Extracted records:
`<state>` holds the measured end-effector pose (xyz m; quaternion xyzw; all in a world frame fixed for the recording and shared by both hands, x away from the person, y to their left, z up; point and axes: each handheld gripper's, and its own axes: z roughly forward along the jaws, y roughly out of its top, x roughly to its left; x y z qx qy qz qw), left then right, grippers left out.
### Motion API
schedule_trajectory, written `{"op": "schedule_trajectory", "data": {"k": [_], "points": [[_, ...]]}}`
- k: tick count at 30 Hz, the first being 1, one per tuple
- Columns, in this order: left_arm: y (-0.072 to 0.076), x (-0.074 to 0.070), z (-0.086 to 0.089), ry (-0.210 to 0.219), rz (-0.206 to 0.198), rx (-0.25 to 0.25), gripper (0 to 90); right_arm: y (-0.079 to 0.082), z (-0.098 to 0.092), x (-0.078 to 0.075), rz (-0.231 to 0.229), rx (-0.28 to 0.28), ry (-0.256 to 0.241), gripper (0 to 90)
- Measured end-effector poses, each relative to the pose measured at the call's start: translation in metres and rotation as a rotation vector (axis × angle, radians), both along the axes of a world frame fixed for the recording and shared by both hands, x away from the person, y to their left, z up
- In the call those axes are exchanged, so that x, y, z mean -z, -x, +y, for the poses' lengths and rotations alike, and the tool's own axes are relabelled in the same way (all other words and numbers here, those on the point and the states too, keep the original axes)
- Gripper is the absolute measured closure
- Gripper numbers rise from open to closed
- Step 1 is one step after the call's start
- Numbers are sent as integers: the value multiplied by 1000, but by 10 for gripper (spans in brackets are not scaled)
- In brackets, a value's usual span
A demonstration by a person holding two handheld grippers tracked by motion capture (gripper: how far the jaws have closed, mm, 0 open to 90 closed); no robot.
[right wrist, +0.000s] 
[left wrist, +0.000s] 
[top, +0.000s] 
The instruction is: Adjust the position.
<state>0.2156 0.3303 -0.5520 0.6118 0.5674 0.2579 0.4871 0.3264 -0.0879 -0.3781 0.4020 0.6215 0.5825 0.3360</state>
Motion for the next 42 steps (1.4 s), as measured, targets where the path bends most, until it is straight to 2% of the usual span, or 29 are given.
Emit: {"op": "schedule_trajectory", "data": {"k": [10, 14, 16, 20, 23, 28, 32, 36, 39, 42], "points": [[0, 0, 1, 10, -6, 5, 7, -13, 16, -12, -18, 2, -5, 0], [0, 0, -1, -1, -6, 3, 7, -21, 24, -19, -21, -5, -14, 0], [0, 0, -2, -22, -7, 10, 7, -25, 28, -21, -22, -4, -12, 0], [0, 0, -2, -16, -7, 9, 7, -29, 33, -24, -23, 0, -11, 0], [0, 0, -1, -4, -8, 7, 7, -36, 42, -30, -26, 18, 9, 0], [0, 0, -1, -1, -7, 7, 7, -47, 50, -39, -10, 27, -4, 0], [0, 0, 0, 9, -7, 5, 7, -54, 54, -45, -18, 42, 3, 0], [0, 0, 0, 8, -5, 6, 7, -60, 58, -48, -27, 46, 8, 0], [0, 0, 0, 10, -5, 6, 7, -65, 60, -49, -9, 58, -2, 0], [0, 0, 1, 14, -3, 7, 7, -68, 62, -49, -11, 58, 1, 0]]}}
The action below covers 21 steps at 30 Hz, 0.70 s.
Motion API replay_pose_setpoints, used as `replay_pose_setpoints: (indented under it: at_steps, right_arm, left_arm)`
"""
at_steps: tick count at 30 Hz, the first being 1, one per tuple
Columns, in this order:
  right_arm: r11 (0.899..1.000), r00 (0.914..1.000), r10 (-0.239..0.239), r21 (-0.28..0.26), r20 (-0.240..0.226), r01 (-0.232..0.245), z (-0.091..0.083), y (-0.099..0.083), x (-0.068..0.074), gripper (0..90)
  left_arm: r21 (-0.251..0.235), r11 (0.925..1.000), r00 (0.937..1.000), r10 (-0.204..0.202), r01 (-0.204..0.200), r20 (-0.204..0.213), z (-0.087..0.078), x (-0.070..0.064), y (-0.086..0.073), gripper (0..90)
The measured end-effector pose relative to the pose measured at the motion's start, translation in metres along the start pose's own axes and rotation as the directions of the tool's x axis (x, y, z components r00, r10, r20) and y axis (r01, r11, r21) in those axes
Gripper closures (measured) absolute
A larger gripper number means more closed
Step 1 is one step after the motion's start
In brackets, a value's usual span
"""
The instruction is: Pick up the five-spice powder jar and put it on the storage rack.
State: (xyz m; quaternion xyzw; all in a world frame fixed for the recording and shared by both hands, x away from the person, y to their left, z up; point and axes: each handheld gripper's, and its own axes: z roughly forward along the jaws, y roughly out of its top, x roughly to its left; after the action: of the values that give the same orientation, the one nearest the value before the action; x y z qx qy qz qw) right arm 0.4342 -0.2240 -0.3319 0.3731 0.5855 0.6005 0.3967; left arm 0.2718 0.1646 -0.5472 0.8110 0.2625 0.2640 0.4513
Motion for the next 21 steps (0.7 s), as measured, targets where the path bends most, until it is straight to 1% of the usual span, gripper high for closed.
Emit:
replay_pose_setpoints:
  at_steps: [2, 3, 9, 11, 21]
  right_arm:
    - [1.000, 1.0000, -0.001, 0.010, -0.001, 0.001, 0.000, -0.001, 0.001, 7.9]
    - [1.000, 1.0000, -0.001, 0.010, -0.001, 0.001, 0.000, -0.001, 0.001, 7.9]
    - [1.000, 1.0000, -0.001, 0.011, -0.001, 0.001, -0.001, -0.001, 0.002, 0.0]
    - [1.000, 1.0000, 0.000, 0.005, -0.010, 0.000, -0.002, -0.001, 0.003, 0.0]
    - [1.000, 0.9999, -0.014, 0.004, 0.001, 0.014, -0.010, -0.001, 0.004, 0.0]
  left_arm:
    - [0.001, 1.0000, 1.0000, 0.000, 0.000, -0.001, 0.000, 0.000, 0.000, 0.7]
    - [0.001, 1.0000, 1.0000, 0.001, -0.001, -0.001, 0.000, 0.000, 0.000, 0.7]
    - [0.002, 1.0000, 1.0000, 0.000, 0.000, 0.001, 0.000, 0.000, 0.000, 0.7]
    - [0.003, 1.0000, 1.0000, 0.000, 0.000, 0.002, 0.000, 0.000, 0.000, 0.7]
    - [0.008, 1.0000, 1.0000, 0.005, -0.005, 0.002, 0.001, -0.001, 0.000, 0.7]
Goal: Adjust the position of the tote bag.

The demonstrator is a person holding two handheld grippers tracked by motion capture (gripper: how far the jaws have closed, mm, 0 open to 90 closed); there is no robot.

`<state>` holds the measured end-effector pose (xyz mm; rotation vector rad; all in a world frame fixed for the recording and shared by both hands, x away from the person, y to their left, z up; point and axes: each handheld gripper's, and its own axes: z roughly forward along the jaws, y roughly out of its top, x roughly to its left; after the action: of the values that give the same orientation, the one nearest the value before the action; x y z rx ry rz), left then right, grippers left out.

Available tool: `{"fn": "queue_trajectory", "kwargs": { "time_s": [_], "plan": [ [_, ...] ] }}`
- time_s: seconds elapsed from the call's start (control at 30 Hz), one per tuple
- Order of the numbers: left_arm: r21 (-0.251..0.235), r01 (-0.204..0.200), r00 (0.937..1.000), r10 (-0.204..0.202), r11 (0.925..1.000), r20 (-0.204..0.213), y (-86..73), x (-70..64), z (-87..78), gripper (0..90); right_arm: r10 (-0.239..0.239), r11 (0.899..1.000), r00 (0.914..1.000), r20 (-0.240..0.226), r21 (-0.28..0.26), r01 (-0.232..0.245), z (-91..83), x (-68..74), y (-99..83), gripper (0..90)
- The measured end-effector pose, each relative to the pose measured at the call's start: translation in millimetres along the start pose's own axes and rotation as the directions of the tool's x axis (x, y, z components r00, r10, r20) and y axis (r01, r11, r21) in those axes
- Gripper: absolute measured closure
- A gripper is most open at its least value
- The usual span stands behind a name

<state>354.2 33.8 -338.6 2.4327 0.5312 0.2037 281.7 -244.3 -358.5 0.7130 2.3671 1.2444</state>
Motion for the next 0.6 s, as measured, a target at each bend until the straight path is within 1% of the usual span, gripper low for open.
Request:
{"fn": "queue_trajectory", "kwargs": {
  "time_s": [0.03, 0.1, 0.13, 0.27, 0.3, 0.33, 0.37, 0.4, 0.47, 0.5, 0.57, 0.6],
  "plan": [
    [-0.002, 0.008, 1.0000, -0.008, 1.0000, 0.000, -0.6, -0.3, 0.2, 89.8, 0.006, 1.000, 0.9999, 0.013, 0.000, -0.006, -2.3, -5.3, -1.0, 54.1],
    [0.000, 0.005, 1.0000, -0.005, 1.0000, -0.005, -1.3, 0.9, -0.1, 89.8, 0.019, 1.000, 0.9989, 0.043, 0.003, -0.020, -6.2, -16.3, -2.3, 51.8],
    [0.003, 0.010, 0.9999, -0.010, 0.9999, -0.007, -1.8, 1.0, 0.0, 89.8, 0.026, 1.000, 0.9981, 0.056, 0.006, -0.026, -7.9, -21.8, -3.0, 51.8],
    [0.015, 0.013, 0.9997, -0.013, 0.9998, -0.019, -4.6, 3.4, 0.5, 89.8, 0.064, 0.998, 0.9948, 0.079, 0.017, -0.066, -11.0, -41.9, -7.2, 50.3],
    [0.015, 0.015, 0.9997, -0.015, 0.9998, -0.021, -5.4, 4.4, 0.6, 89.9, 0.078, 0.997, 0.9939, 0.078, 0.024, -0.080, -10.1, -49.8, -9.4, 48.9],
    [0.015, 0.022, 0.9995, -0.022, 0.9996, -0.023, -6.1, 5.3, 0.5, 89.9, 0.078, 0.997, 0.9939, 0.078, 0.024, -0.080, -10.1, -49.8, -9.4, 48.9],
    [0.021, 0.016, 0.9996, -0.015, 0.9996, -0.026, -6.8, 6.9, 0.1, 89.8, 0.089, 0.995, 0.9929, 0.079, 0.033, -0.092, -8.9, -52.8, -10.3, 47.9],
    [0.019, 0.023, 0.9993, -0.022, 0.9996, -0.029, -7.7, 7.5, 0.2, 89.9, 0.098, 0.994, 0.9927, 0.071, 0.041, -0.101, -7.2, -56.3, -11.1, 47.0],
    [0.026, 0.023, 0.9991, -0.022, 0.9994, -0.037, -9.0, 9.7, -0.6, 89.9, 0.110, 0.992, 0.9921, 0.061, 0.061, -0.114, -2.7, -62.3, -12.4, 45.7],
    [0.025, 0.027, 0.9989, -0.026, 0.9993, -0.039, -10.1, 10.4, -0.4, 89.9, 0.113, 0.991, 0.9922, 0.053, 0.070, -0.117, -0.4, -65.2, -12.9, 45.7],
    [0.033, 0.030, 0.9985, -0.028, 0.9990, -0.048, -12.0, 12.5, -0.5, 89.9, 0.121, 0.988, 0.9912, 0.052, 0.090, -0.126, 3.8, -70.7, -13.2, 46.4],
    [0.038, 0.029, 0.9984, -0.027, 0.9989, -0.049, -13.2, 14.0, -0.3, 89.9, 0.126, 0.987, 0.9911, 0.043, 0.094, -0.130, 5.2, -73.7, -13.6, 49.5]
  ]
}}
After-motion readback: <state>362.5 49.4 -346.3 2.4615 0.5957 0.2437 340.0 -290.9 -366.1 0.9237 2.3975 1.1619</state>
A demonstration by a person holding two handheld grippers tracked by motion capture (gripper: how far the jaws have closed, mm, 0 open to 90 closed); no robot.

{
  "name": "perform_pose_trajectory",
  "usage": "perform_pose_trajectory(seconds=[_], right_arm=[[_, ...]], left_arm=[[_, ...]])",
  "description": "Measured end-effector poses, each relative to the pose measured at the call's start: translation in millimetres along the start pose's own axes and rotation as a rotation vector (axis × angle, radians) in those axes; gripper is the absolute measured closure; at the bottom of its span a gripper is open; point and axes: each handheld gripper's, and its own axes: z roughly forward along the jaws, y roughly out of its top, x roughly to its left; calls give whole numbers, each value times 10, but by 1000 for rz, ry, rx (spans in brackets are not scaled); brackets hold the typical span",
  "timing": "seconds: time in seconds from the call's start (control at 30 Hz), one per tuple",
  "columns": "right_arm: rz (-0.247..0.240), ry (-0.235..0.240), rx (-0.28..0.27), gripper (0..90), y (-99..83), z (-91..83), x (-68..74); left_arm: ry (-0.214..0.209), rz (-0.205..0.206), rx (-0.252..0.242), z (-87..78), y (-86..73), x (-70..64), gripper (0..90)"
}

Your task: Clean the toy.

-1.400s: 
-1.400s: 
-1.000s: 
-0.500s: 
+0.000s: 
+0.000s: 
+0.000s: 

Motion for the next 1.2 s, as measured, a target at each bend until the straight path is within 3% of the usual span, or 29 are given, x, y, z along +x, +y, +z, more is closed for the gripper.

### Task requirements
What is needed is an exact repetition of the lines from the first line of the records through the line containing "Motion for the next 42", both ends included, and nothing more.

### Final answer
`<state>` holds the measured end-effector pose (xyz m; quaternion xyzw; all in a world frame fixed for the recording and shared by both hands, x away from the person, y to their left, z up; point and axes: each handheld gripper's, and its own axes: z roughly forward along the jaws, y roughly out of its top, x roughly to its left; x y z qx qy qz qw), left then right, grippers left out.
### Motion API
schedule_trajectory, written `{"op": "schedule_trajectory", "data": {"k": [_], "points": [[_, ...]]}}`
- k: tick count at 30 Hz, the first being 1, one per tuple
- Columns, in this order: left_arm: y (-0.072 to 0.076), x (-0.074 to 0.070), z (-0.086 to 0.089), ry (-0.210 to 0.219), rz (-0.206 to 0.198), rx (-0.25 to 0.25), gripper (0 to 90); right_arm: y (-0.079 to 0.082), z (-0.098 to 0.092), x (-0.078 to 0.075), rz (-0.231 to 0.229), rx (-0.28 to 0.28), ry (-0.256 to 0.241), gripper (0 to 90)
- Measured end-effector poses, each relative to the pose measured at the call's start: translation in metres and rotation as a rotation vector (axis × angle, radians), both along the axes of a world frame fixed for the recording and shared by both hands, x away from the person, y to their left, z up
- In the call those axes are exchanged, so that x, y, z mean -z, -x, +y, for the poses' lengths and rotations alike, and the tool's own axes are relabelled in the same way (all other words and numbers here, those on the point and the states too, keep the original axes)
- Gripper is the absolute measured closure
- Gripper numbers rise from open to closed
- Step 1 is one step after the call's start
- Numbers are sent as integers: the value multiplied by 1000, but by 10 for gripper (spans in brackets are not scaled)
- In brackets, a value's usual span
A demonstration by a person holding two handheld grippers tracked by motion capture (gripper: how far the jaws have closed, mm, 0 open to 90 closed); no robot.
[right wrist, +0.000s] 
[left wrist, +0.000s] 
[top, +0.000s] 
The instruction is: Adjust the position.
<state>0.2156 0.3303 -0.5520 0.6118 0.5674 0.2579 0.4871 0.3264 -0.0879 -0.3781 0.4020 0.6215 0.5825 0.3360</state>
Motion for the next 42 steps (1.4 s), as measured, targets where the path bends most, until it is straight to 2% of the usual span, or 29 are given.

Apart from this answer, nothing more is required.